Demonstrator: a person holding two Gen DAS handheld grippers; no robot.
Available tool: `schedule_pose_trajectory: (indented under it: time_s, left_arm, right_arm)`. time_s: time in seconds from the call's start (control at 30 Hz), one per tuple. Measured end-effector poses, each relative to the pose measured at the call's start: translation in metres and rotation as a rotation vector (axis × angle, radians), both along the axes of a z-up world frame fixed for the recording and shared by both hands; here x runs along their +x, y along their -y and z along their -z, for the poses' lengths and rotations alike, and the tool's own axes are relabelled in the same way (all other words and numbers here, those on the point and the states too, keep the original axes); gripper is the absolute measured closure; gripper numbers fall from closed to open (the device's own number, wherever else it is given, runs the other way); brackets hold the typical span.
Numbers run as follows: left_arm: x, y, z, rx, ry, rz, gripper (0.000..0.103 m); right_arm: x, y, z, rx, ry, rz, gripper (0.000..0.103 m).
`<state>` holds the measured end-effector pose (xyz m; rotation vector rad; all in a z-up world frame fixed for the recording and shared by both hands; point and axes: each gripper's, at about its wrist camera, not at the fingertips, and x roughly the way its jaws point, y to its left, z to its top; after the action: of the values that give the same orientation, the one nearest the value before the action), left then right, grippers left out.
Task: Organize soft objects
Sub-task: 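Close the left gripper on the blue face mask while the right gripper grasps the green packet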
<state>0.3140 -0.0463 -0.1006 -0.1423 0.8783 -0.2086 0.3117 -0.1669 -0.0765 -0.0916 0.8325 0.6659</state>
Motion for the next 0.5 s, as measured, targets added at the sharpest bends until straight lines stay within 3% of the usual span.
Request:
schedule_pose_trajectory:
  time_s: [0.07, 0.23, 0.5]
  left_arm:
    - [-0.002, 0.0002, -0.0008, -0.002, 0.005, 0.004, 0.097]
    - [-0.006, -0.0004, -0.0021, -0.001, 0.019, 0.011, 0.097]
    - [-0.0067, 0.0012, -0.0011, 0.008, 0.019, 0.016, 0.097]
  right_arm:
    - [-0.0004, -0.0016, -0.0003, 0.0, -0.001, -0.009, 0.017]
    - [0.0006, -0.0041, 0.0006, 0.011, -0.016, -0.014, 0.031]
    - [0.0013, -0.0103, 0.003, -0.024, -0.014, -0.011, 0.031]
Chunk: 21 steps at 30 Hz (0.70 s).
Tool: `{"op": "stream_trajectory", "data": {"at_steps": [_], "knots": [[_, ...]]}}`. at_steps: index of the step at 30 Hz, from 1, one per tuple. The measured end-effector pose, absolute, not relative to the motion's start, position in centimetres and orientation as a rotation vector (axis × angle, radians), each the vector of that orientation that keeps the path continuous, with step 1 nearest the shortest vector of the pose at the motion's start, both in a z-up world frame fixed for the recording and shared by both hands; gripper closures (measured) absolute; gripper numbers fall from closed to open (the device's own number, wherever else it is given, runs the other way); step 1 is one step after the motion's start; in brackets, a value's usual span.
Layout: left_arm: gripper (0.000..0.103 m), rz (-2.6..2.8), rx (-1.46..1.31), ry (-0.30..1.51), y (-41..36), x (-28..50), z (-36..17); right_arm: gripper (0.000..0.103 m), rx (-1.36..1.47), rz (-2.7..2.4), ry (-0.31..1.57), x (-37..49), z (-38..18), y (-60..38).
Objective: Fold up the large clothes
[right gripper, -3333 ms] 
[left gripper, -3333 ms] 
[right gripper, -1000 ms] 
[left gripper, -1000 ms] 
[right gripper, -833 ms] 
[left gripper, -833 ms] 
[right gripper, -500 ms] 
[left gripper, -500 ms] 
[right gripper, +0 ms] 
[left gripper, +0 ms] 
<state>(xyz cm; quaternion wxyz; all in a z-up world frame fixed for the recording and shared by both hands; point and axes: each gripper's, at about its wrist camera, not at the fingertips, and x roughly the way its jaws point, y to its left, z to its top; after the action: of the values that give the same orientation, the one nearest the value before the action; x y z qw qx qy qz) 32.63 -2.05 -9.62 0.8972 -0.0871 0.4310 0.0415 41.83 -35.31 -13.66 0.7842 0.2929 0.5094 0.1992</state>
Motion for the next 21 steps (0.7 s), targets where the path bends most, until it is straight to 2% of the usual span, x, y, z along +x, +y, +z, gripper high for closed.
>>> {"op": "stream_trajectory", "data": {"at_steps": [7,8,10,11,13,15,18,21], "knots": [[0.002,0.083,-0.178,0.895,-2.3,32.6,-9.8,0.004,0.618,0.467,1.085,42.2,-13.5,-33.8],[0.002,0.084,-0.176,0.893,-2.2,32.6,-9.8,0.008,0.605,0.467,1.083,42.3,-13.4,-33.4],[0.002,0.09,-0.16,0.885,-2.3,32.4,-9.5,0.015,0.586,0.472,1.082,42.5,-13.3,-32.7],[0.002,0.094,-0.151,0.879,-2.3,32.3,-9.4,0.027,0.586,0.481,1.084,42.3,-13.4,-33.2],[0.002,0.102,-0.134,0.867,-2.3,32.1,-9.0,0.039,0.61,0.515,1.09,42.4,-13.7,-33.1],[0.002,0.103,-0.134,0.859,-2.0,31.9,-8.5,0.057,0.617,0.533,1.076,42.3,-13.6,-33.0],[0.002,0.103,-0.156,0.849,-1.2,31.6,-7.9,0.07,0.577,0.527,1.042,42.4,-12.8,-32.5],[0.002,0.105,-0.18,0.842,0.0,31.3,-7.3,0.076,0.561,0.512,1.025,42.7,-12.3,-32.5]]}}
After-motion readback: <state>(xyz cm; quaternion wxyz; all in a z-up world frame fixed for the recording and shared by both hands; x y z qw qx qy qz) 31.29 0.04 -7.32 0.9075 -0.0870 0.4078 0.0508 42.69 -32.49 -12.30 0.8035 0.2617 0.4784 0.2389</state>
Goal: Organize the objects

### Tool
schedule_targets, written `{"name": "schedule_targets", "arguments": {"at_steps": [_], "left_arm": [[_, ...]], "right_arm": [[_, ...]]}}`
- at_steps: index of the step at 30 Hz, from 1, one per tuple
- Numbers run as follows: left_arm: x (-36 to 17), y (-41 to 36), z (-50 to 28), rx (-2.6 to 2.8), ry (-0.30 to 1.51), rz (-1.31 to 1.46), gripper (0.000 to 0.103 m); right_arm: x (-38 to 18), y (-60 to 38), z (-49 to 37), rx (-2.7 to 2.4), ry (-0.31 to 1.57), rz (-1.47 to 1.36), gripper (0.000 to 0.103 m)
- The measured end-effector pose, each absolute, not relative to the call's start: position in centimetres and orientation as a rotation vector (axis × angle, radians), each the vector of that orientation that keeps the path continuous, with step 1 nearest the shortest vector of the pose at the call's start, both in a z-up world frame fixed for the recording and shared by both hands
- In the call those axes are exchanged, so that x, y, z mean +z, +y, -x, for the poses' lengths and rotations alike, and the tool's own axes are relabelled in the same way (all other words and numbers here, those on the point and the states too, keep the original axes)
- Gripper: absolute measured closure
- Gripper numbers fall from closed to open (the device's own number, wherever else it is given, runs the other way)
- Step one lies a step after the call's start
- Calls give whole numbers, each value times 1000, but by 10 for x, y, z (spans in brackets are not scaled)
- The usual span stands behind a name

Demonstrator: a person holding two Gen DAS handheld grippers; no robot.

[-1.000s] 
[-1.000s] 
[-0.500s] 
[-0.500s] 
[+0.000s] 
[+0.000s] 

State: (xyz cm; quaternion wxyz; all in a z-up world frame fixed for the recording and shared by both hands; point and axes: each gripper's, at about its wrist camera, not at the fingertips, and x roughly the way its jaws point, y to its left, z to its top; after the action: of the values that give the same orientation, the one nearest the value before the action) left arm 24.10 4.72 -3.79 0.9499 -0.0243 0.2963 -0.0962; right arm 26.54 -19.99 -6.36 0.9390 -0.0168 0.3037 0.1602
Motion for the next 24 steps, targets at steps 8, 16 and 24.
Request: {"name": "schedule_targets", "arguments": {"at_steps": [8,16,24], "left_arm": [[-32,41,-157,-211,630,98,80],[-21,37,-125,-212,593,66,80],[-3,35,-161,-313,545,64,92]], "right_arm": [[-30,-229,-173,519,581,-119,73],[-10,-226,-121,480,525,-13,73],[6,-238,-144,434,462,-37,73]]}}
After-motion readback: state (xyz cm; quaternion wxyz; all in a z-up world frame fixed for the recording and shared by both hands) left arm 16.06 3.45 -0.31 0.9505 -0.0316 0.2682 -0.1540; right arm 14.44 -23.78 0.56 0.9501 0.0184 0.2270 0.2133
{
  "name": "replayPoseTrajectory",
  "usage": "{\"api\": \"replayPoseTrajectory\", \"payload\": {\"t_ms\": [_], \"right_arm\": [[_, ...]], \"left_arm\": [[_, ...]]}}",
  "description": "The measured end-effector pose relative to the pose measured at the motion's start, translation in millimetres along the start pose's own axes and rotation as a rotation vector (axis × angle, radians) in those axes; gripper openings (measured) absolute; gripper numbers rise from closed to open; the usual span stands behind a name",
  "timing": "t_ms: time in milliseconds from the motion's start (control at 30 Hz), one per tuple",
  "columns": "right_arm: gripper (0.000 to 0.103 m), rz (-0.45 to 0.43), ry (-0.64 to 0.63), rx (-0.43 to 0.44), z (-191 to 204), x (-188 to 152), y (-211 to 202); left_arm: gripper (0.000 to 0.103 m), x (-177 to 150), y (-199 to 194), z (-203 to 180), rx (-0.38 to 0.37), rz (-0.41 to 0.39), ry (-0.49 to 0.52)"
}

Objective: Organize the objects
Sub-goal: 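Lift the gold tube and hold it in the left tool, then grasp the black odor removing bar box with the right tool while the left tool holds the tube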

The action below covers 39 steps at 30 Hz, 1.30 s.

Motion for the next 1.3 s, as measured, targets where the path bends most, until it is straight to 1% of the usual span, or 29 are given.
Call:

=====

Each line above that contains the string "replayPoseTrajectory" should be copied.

● **Output of the exercise**:
  "name": "replayPoseTrajectory",
  "usage": "{\"api\": \"replayPoseTrajectory\", \"payload\": {\"t_ms\": [_], \"right_arm\": [[_, ...]], \"left_arm\": [[_, ...]]}}",

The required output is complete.